It is worth noting that the countryside, where 68 per cent of India currently lives, is not where most of national income is generated. At this time, not more than 25-30% of India’s GDP comes from villages, with agriculture accounting for a mere 15% of GDP. More simply stated, over two thirds, perhaps as much as three fourths, of the nation’s GDP is generated in cities where less than a third of the country lives, whereas less than a third, perhaps as little as a fourth, of the country’s GDP is produced in the countryside where over two thirds of the national population resides.
As a consequence, for politicians, the city has primarily become a site of extraction, and the countryside is predominantly a site of legitimacy and power. The countryside is where the vote is; the city is where the money is. Villages do have corruption, but the scale of corruption is vastly greater in cities.

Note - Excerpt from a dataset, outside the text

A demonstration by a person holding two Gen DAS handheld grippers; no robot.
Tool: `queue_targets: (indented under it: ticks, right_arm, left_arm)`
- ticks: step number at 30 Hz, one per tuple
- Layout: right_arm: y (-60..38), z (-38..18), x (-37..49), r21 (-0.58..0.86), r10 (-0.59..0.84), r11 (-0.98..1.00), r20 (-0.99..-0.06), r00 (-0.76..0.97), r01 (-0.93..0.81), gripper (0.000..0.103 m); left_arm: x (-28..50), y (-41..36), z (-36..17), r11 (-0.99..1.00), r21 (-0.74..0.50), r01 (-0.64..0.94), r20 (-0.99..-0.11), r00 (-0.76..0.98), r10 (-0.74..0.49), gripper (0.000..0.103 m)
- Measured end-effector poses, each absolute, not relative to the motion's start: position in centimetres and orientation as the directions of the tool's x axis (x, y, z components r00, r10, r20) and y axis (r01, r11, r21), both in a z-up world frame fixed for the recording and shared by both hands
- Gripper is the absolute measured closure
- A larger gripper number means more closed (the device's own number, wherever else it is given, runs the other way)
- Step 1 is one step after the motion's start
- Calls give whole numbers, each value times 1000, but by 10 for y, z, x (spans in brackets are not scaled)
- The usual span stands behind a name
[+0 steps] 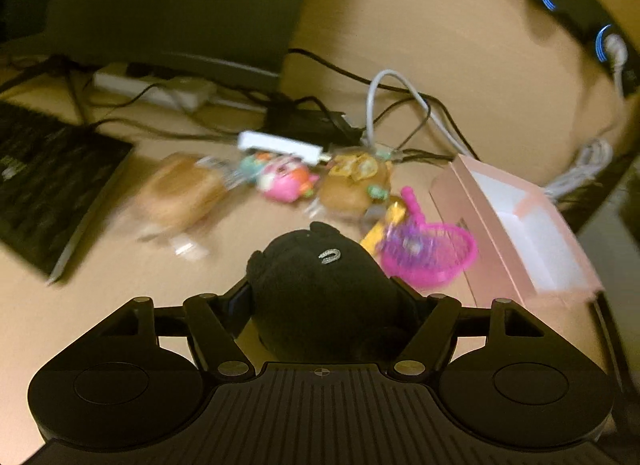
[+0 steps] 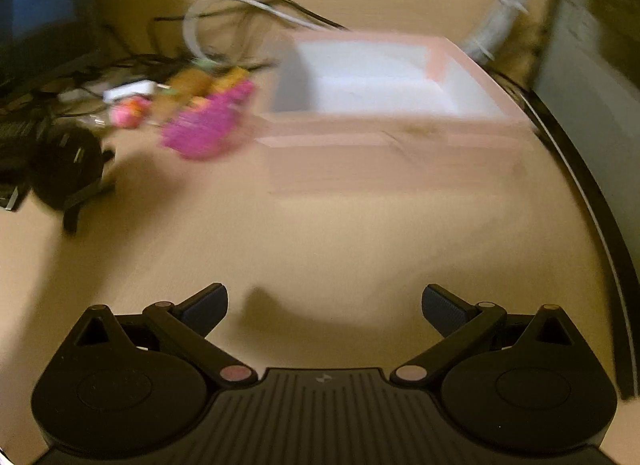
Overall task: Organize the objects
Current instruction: 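Grasp the black plush toy with the left tool while the right tool grasps the wrapped bread roll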
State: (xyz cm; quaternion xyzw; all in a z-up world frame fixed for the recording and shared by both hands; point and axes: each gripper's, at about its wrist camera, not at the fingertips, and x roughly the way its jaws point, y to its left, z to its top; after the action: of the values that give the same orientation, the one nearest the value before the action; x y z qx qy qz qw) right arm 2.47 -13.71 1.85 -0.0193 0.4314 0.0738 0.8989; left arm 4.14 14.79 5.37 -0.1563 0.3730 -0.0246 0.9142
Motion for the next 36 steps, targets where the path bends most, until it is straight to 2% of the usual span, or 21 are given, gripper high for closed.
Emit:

In fact, this analysis, while broadly accurate, can be made more nuanced. The top tier of the political and bureaucratic establishment is increasingly getting its dominant share of rents from the high rent yielding infrastructure sector. These sectors are predominantly urban in nature and their rent interfaces (say, decision makers and corporate offices) are located in urban areas. As opportunities in these sectors have grown, the politicians and officials in the upper tier have vacated their traditional rent space for those at the lower rung.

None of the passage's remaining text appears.